Improving parallel processing for non image-processing task

bastien · August 20, 2017, 4:43pm

After watching the Lesson 10 video this week, I wanted to apply the parallel processing principles explained by Jeremy to a task I need to do for the State Farm competition from Part 1.

This task is about finding the 10 nearest neighbors of each State Farm test set image, it is based on the solution of the winner described in this conversation : https://www.kaggle.com/c/state-farm-distracted-driver-detection/discussion/22906 (sections K_Nearest_Neighbor Average and Segment average). The computation of nearest neighbors is based on the output of the last maxpooling layer of VGG. We compute nearest neighbors based on the euclidian distance between image features of shape 512,7,7.

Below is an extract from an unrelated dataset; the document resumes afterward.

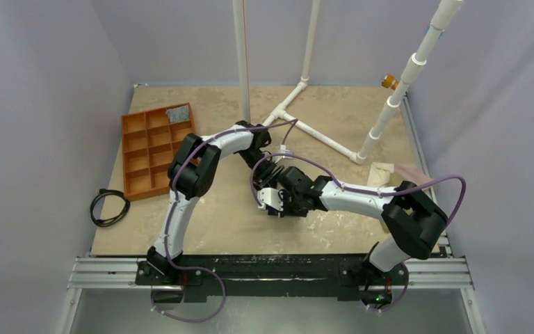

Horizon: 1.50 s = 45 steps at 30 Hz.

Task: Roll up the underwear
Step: Roll the underwear to the center of the board.

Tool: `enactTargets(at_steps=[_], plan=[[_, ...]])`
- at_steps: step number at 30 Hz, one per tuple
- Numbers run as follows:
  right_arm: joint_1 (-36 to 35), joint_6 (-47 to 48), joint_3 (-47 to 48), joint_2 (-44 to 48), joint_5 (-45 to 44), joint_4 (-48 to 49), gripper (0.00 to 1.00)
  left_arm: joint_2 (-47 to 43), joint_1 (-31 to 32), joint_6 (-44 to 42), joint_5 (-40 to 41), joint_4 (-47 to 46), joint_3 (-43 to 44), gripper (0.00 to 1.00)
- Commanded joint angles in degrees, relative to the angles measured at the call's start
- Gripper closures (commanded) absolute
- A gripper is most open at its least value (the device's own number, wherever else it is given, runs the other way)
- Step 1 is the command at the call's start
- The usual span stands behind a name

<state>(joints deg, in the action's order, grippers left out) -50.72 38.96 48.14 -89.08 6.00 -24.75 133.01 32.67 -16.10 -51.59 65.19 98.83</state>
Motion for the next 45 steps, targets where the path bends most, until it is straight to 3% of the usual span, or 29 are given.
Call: enactTargets(at_steps=[1,12,17,23,31,36,45], plan=[[-0.31,-2.66,-1.64,-0.86,4.84,-8.64,1.00,-3.23,-1.87,-2.93,5.07,-2.68,-1.49,0.46],[-0.17,-4.56,-0.93,-1.76,9.61,-9.57,1.00,-11.85,-6.09,-4.35,4.20,-0.66,-7.21,0.45],[1.64,-4.43,1.29,-4.78,12.78,-10.11,1.00,-19.54,-9.07,-4.01,6.45,-1.42,-13.78,0.46],[9.13,-0.60,8.98,-12.19,20.73,-15.47,1.00,-30.92,-11.39,-5.61,8.67,-3.23,-21.36,0.47],[14.14,6.30,24.44,-27.35,30.39,-26.59,1.00,-48.21,-11.23,-10.35,16.32,-14.33,-35.24,0.46],[16.28,10.10,32.05,-36.41,33.64,-32.79,1.00,-52.05,-8.76,-12.02,17.63,-19.89,-38.82,0.46],[20.12,18.10,44.74,-48.55,39.99,-47.41,1.00,-50.30,3.03,-12.42,25.05,-32.61,-41.00,0.46]])
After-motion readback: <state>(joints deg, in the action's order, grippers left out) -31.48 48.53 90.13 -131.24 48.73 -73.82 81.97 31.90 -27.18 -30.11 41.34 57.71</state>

The State Farm test set has around 79k photos. Serially computing the 10 nearest neighbors for each photo takes about 70 hours with my AWS p2 instance (I can’t build my own box because I am travelling). I wanted to use parallel processing to speed up the computation.

Playing with ThreadPoolExecutor and ProcessPoolExecutor, it turns out that ProcessPoolExecutor is faster in this case. I experimented with 2, 4 and 16 processes and 2 seems to be optimal, although the p2.xlarge instance is supposed to have 4 virtual cores according to the AWS documentation (https://aws.amazon.com/ec2/instance-types/p2/). Using 4 processes did not speed up the computation compared to the serial implementation (70 hours for both), using 2 processes brought down the computation to 50 hours, which is still a long time. I wanted to ask if others had suggestions on how to improve the parallel processing for this task.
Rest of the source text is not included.